Despite financial pressures might increasingly be weighing drink on motorists such consumers have been warned not to illegally duck out of meeting various spending commitments new research claims.
No be how trivial they may believe their personal possessions might be consumers should be conscious that anything they get on believe in a car may not be safe from the threat of thieves.
Britons finding that rising energy costs are turning up the heat on their capacity to manage their money should take steps to reduce the pressures they are coming under it has been reported.
In investigate conducted by NatWest more than one in ten of those aged between 11 and 18 are concerned about their lack of financial understanding. Meanwhile the majority (59 per cent) of people in this age assort do not intend to follow the money management advice given to them by their parents as they often see it as old-fashioned unrealistic or overly basic.
Although about half of parents advise their children that “money doesn’t grow on trees” and to “save for a rainy day”. 51 per cent of 14 to 16-year-olds affirm that such guidance is inadequate and will not help them to manage their finances in later life which could consider areas such as saving for retirement or making repayments. The study also revealed that more than half (59 per cent) of young people accept that being in adjust with money management reflects responsibility and shows that they are in hold back of their lives.
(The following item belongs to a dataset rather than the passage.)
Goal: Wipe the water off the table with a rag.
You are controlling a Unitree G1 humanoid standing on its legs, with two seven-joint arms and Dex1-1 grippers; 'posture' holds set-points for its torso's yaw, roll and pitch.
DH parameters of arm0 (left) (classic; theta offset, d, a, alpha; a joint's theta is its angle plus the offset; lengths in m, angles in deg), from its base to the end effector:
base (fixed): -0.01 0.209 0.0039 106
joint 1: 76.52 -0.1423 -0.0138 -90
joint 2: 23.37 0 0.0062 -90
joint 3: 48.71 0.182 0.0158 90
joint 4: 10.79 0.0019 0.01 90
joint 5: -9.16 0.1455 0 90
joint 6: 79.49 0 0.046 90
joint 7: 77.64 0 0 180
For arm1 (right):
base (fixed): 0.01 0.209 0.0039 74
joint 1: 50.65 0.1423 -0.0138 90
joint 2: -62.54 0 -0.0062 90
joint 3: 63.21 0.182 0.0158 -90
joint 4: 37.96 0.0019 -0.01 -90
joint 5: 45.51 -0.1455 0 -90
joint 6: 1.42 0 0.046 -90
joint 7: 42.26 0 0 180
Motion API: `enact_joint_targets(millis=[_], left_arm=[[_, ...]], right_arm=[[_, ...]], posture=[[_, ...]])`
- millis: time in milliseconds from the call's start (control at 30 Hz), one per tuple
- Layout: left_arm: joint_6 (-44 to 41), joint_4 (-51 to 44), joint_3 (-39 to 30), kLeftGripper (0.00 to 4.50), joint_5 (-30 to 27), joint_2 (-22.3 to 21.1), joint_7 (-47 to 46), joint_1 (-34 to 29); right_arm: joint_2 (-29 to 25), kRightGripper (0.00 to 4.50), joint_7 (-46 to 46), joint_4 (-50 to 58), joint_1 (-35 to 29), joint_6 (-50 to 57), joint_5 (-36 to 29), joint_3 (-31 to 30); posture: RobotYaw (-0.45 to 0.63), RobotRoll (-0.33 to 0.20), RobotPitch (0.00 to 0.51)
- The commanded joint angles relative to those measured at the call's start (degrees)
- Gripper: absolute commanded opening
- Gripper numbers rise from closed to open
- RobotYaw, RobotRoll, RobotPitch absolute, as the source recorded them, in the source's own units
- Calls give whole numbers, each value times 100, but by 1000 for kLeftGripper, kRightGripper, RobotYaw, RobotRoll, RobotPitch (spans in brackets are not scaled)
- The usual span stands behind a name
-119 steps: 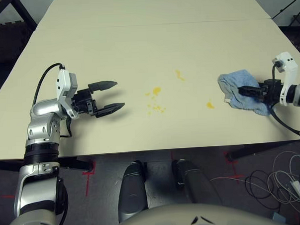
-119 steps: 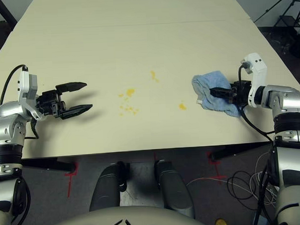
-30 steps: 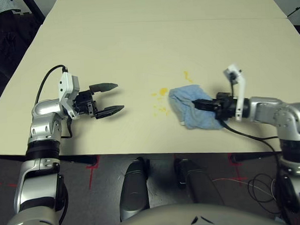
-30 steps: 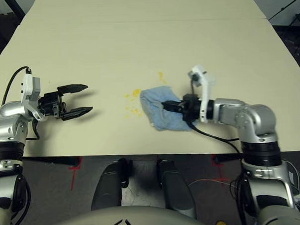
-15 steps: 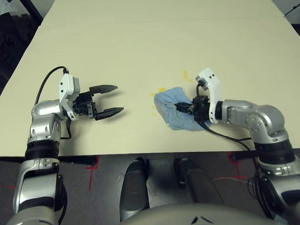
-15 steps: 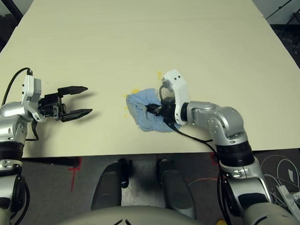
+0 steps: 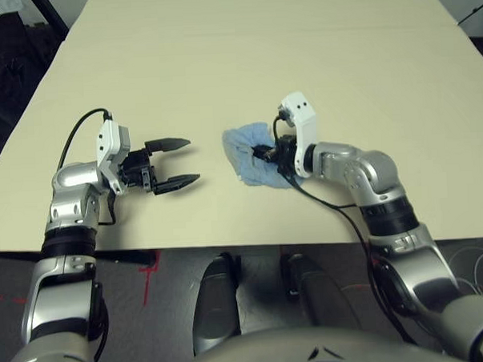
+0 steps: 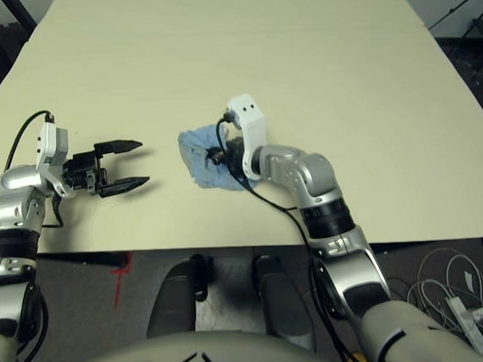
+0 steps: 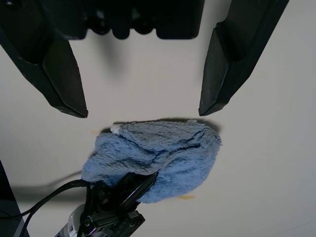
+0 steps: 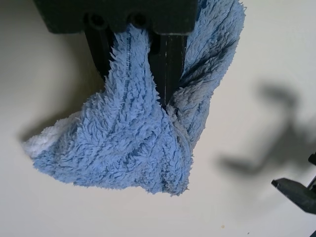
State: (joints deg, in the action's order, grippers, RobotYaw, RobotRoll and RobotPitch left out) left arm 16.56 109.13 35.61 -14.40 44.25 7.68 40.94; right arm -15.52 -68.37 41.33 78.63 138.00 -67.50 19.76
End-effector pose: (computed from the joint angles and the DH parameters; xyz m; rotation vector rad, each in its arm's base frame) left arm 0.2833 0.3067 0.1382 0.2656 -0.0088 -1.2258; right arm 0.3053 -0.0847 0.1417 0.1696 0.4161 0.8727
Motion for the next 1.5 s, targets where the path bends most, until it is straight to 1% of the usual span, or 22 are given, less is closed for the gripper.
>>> enact_joint_targets(millis=[33, 167, 333, 533, 667, 733, 900, 1033, 1133, 1200, 1333, 1500], left_arm=[[17, -120, 22, 4500, 42, 4, -17, -118], [2, -153, 13, 4500, 36, -5, -35, -153], [-1, -158, 23, 4500, 39, 2, -50, -163], [-9, -153, 43, 4500, 44, 13, -64, -135], [4, -120, 48, 4500, 52, 15, -57, -112], [9, -98, 56, 4500, 58, 27, -56, -90], [25, -37, 84, 4500, 79, 68, -56, -23], [43, -7, 82, 4500, 84, 78, -33, -8], [50, 10, 82, 4500, 86, 85, -19, -3], [45, 2, 84, 4500, 85, 94, -25, -6], [32, -21, 81, 4500, 82, 97, -32, -13], [37, -20, 75, 4500, 92, 83, -40, -7]], right_arm=[[76, 102, -169, -302, -9, -120, 98, -166], [-260, 100, -800, 324, -310, 425, -190, -462], [-869, 98, -1225, 1202, -720, 1009, -485, -563], [-1741, 98, -1451, 2114, -1189, 1592, -816, -399], [-2325, 97, -1419, 2237, -1383, 1635, -868, -27], [-2438, 97, -1401, 2194, -1372, 1665, -1043, 328], [-2173, 96, -1209, 1865, -964, 1941, -1767, 1606], [-2155, 96, -904, 1355, -576, 1857, -1858, 2269], [-2229, 96, -576, 807, -211, 1575, -1753, 2715], [-2341, 96, -390, 423, -49, 1267, -1533, 2792], [-2515, 96, -201, -223, 163, 686, -1149, 2695], [-2594, 96, -283, -1067, 380, 121, -593, 2230]], posture=[[178, 0, 227], [177, 0, 231], [171, 0, 236], [163, 0, 237], [154, 0, 237], [148, 0, 237], [143, 0, 237], [137, 0, 238], [133, 0, 238], [133, 0, 238], [136, 0, 237], [143, 0, 235]])
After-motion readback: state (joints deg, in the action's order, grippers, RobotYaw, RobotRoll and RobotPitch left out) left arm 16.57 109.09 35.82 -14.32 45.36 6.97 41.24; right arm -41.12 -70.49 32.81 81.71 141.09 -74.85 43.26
Commenting on the figures. attach Worthington continue of youth banking for NatWest said: “The reality of today’s teenagers is that their financial circumstances are much more complicated than that of their parents at the same age. They have find to a far wider range of goods and services and are more social in their activities. Many teenagers are taking on the responsibility of part-time jobs and whilst they want to apply some of what they’ve earned they also be to experience how to manage money properly.”
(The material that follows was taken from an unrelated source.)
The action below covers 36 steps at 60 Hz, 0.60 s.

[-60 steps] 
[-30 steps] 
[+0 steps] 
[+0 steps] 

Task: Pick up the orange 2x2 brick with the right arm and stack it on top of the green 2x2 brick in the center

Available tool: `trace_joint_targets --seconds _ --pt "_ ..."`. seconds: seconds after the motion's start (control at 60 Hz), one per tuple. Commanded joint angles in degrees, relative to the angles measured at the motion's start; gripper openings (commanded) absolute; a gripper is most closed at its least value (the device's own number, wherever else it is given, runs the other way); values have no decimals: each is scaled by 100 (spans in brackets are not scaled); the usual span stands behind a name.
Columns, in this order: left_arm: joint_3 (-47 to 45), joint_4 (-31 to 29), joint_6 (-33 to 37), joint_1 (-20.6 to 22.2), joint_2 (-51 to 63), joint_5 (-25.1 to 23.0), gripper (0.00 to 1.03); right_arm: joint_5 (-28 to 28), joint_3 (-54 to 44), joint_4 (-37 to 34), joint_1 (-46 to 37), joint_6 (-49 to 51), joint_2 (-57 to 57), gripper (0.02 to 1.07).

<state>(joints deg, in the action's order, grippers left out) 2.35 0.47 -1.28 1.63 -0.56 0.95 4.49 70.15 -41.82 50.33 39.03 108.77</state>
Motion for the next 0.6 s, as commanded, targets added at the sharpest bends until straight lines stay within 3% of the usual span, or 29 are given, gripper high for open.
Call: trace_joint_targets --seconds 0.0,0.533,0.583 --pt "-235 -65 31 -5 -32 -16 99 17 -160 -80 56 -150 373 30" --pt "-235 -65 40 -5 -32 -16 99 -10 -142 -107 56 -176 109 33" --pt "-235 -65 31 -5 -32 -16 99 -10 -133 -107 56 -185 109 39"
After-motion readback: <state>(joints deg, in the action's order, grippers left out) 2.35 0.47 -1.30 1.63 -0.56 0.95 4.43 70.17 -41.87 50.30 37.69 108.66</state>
Mr Worthington added that when they leave school young populate should be “confident with money - not only to understand the importance of saving but that of budgeting as preparation for independent living”. He suggested that this could help consumers foster a better attitude towards products such as current accounts and as they get older.
The study also showed that upon reaching 18 young people still undergo financial difficulties. Some 43 per cent of those between the ages of 18 and 21 affirm that they would conclude more confident about handling their finances if they had a current account earlier on in life as some 20 per cent state they feel frightened or confused about more complex financial products for example because of their limited experience with such schemes.
Meanwhile just over a fifth (21 per cent) of 18 to 21-year-olds surveyed stated that they wish they had known more about financial management when they were younger. Consequently. 28 per cent of respondents asserted that they are determined to back up their own children to hit the books about handling their money sooner in life.
Financial concerns among young people were also noted in a study carried out by Lloyds TSB earlier this year. The study showed that some 26 per cent of students attending university for the first time are concerned about their while studying. Caroline Brady student banking representative for the firm claimed that sticking to a budget could be one particularly advisable method of relieving monetary pressures something which followed in later life could help consumers make repayments on and other types of borrowing with greater ease.